■ Material supplied:

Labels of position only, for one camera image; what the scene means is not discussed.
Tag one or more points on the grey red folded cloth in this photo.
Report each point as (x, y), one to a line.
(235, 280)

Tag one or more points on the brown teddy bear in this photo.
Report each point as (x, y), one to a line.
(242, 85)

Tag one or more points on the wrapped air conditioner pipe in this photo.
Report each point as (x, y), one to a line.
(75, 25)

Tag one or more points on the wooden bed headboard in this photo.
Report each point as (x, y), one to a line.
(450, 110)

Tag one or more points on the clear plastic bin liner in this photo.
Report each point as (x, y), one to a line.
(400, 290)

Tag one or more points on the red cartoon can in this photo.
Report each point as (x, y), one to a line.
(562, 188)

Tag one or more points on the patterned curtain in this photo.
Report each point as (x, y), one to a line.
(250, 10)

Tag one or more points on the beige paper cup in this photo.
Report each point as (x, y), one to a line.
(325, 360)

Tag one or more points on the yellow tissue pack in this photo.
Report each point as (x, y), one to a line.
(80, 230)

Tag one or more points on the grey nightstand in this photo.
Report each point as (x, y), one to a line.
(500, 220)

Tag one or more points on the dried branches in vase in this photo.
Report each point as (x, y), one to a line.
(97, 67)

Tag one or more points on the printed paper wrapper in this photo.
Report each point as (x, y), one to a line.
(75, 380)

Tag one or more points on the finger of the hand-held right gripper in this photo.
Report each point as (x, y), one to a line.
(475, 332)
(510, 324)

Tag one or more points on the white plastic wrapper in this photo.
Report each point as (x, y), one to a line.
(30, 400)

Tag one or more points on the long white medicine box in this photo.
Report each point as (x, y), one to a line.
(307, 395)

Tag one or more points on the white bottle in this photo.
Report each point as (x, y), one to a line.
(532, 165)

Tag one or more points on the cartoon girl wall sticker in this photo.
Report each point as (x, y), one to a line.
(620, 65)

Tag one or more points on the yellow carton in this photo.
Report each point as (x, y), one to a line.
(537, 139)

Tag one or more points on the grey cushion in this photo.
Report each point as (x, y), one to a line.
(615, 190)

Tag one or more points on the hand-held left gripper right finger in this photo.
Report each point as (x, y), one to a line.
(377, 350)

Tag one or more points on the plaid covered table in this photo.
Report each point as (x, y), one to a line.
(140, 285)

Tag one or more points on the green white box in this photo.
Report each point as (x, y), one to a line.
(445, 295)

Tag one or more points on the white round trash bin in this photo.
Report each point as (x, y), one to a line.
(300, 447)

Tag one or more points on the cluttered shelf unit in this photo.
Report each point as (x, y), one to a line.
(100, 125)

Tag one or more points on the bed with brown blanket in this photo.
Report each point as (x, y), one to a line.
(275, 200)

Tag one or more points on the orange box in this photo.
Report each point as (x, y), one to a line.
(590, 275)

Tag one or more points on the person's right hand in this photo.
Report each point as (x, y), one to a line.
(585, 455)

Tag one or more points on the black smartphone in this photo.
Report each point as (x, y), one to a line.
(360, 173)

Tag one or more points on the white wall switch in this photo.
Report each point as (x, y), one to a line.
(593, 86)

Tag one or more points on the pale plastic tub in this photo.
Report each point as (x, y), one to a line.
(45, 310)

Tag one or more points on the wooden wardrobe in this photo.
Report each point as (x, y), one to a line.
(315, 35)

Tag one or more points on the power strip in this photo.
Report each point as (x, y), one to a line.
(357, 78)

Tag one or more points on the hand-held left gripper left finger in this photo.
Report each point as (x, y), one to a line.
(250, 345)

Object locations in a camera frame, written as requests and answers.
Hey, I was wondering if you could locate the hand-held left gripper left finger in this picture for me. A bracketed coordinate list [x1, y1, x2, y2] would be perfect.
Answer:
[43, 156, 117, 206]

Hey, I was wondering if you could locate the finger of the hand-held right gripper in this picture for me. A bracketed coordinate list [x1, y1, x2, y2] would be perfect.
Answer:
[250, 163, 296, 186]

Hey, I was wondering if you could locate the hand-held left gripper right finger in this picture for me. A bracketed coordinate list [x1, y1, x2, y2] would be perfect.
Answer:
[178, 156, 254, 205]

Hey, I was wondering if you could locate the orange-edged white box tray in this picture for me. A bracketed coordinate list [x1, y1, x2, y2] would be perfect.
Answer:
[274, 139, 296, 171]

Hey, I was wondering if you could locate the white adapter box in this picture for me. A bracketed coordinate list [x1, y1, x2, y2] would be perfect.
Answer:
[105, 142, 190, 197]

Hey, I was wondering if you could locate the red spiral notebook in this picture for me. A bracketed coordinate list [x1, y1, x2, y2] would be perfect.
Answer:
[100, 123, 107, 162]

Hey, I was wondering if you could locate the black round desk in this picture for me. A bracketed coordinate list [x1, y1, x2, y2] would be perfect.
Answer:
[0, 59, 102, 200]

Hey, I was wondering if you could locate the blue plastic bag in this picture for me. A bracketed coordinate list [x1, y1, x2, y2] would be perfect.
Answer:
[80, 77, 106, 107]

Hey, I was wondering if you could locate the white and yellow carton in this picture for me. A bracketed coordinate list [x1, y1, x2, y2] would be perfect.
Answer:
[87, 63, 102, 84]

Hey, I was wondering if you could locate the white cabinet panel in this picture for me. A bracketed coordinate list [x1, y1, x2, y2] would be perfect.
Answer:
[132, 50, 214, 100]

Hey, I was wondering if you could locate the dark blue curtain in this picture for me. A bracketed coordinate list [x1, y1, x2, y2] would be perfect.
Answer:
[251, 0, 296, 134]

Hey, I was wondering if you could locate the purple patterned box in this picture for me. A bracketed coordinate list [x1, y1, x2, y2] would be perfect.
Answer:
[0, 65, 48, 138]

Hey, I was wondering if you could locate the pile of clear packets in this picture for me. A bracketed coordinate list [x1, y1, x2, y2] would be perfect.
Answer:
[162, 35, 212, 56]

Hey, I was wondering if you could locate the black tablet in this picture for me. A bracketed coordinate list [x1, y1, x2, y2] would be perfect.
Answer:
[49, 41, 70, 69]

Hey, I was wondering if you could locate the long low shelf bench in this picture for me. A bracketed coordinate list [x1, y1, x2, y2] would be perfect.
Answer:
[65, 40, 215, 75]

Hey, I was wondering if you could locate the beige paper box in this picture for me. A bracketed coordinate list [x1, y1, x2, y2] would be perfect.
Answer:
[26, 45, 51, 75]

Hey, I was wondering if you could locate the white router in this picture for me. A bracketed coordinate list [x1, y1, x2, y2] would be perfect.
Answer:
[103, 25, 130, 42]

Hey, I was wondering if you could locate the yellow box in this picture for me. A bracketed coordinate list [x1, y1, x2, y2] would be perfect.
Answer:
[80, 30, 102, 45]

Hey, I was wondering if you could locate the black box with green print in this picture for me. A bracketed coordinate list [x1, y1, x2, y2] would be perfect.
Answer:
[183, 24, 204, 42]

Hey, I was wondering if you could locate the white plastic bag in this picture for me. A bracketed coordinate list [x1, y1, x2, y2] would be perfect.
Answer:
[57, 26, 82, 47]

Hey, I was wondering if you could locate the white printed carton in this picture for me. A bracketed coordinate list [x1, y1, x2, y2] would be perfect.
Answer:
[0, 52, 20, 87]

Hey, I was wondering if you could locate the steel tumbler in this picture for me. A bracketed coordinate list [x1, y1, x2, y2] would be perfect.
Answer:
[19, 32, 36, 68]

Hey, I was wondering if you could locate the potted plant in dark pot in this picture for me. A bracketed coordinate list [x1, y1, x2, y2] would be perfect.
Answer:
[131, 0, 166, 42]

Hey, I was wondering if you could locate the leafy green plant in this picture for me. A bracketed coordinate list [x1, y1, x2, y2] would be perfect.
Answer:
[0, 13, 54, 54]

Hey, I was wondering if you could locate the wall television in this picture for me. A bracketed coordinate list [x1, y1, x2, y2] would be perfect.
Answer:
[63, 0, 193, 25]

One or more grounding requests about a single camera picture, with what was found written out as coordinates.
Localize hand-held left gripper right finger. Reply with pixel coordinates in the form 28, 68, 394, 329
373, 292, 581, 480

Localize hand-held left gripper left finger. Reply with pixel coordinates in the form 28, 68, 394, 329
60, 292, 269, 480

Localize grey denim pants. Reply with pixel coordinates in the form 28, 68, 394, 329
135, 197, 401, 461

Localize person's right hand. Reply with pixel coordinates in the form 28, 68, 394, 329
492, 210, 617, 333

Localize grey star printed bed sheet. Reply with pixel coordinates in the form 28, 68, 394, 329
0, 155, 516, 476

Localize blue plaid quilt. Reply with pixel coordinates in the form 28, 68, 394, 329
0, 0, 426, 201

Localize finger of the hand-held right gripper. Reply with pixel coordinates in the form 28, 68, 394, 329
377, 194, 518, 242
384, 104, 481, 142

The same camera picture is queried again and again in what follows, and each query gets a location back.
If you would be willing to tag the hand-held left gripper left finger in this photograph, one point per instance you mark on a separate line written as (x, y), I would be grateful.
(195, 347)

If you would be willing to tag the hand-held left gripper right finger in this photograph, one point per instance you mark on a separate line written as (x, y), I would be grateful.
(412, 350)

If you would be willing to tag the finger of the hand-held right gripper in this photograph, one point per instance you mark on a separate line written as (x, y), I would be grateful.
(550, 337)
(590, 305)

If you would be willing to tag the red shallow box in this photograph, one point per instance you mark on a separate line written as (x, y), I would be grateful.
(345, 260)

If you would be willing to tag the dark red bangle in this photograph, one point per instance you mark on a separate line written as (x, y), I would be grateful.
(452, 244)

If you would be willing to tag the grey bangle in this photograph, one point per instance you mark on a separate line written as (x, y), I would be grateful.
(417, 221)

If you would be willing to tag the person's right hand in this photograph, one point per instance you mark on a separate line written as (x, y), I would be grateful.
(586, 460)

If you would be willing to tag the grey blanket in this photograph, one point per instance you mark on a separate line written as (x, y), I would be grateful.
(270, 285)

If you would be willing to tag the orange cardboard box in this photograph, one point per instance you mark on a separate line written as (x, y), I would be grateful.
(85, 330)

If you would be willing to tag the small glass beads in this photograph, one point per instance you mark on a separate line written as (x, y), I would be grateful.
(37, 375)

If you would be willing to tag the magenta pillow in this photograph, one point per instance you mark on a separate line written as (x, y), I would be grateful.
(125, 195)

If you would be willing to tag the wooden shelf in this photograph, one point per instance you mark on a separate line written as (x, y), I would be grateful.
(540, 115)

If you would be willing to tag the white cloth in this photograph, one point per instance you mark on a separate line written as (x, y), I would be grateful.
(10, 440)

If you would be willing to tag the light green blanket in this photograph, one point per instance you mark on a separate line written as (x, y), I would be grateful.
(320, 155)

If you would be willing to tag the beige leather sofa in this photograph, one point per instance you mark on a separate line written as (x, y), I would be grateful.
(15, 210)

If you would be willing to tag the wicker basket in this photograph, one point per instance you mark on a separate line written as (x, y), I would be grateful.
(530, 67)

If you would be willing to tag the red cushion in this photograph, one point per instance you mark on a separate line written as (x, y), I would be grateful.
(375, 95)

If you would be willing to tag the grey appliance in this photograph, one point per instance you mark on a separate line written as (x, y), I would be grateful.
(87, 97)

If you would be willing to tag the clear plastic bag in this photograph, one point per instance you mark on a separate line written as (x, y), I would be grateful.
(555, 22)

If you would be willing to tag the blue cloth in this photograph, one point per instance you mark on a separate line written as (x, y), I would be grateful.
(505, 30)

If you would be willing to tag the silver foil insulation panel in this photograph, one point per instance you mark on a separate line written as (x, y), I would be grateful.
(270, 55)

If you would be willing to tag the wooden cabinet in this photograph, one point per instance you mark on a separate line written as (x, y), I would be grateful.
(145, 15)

■ Task to complete: Note which lines carry the word "black" in the material, then copy each of them.

■ Task output:
Tag one or more points on the black smartphone in this photo.
Hey, I was wondering if you could locate the black round desk in this picture for me. A bracketed coordinate list [x1, y1, x2, y2] would be perfect.
Hey, I was wondering if you could locate the black tablet in this picture for me. A bracketed coordinate list [x1, y1, x2, y2] would be perfect.
Hey, I was wondering if you could locate the black box with green print in this picture for me. A bracketed coordinate list [x1, y1, x2, y2] would be perfect.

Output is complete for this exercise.